Task brief:
An identical copy of all the entries is the required result.

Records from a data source

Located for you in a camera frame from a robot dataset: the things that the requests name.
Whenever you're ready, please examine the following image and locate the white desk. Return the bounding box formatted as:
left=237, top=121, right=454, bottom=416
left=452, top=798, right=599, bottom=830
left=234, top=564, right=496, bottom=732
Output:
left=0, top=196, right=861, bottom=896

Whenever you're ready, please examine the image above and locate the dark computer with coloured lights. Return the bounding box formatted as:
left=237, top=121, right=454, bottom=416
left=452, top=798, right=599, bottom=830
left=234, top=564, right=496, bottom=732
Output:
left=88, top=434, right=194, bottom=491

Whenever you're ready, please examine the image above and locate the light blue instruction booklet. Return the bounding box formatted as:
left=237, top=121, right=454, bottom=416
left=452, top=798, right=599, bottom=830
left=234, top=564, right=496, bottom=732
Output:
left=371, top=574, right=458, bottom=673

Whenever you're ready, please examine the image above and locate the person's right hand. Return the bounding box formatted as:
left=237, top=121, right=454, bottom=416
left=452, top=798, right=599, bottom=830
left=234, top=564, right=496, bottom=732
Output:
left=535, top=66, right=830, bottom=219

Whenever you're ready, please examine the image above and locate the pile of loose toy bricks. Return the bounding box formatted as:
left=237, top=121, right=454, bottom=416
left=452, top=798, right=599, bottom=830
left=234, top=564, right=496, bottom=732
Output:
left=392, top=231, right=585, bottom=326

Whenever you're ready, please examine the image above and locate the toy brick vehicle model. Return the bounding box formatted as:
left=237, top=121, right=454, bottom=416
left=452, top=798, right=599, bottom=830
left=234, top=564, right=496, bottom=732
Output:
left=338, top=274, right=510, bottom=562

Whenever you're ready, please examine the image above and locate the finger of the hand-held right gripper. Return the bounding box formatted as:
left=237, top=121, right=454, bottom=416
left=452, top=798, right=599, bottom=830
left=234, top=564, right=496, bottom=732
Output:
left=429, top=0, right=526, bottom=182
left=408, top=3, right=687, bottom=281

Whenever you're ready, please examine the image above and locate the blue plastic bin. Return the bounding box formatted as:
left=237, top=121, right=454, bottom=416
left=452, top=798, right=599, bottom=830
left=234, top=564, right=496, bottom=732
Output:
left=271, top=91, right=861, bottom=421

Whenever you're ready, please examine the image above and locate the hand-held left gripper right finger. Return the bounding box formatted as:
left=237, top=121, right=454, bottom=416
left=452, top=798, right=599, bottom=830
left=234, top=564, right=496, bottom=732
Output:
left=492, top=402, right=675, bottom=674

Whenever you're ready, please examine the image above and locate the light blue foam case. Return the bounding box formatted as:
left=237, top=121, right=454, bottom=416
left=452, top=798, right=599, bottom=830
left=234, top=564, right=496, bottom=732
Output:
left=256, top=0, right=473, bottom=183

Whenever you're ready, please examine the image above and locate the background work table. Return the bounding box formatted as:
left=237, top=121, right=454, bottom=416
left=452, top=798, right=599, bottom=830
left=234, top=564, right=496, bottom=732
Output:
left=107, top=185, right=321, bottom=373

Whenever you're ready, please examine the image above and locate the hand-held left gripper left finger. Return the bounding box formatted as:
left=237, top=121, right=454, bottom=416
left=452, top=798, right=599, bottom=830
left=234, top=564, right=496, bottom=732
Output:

Result of this exercise:
Located for you in a camera frame from a robot dataset: the things that the requests name.
Whenever you're ready, please examine the following image and locate the white desk. Return the bounding box formatted as:
left=237, top=121, right=454, bottom=416
left=452, top=798, right=599, bottom=830
left=234, top=564, right=496, bottom=732
Output:
left=0, top=196, right=861, bottom=896

Whenever you're ready, please examine the image above and locate the dark computer with coloured lights. Return the bounding box formatted as:
left=237, top=121, right=454, bottom=416
left=452, top=798, right=599, bottom=830
left=234, top=564, right=496, bottom=732
Output:
left=88, top=434, right=194, bottom=491

Whenever you're ready, please examine the image above and locate the light blue instruction booklet. Return the bounding box formatted as:
left=237, top=121, right=454, bottom=416
left=452, top=798, right=599, bottom=830
left=234, top=564, right=496, bottom=732
Output:
left=371, top=574, right=458, bottom=673

Whenever you're ready, please examine the image above and locate the person's right hand. Return the bounding box formatted as:
left=237, top=121, right=454, bottom=416
left=452, top=798, right=599, bottom=830
left=234, top=564, right=496, bottom=732
Output:
left=535, top=66, right=830, bottom=219

Whenever you're ready, please examine the image above and locate the pile of loose toy bricks. Return the bounding box formatted as:
left=237, top=121, right=454, bottom=416
left=452, top=798, right=599, bottom=830
left=234, top=564, right=496, bottom=732
Output:
left=392, top=231, right=585, bottom=326

Whenever you're ready, please examine the image above and locate the toy brick vehicle model. Return the bounding box formatted as:
left=237, top=121, right=454, bottom=416
left=452, top=798, right=599, bottom=830
left=234, top=564, right=496, bottom=732
Output:
left=338, top=274, right=510, bottom=562

Whenever you're ready, please examine the image above and locate the finger of the hand-held right gripper. Return the bounding box formatted as:
left=237, top=121, right=454, bottom=416
left=452, top=798, right=599, bottom=830
left=234, top=564, right=496, bottom=732
Output:
left=429, top=0, right=526, bottom=182
left=408, top=3, right=687, bottom=281

Whenever you're ready, please examine the image above and locate the blue plastic bin. Return the bounding box formatted as:
left=237, top=121, right=454, bottom=416
left=452, top=798, right=599, bottom=830
left=234, top=564, right=496, bottom=732
Output:
left=271, top=91, right=861, bottom=421

Whenever you're ready, please examine the image above and locate the hand-held left gripper right finger. Return the bounding box formatted as:
left=237, top=121, right=454, bottom=416
left=452, top=798, right=599, bottom=830
left=234, top=564, right=496, bottom=732
Output:
left=492, top=402, right=675, bottom=674

Whenever you're ready, please examine the image above and locate the light blue foam case. Return the bounding box formatted as:
left=237, top=121, right=454, bottom=416
left=452, top=798, right=599, bottom=830
left=234, top=564, right=496, bottom=732
Output:
left=256, top=0, right=473, bottom=183

Whenever you're ready, please examine the image above and locate the background work table. Return the bounding box formatted as:
left=237, top=121, right=454, bottom=416
left=452, top=798, right=599, bottom=830
left=234, top=564, right=496, bottom=732
Output:
left=107, top=185, right=321, bottom=373

Whenever you're ready, please examine the image above and locate the hand-held left gripper left finger. Return the bounding box formatted as:
left=237, top=121, right=454, bottom=416
left=452, top=798, right=599, bottom=830
left=234, top=564, right=496, bottom=732
Output:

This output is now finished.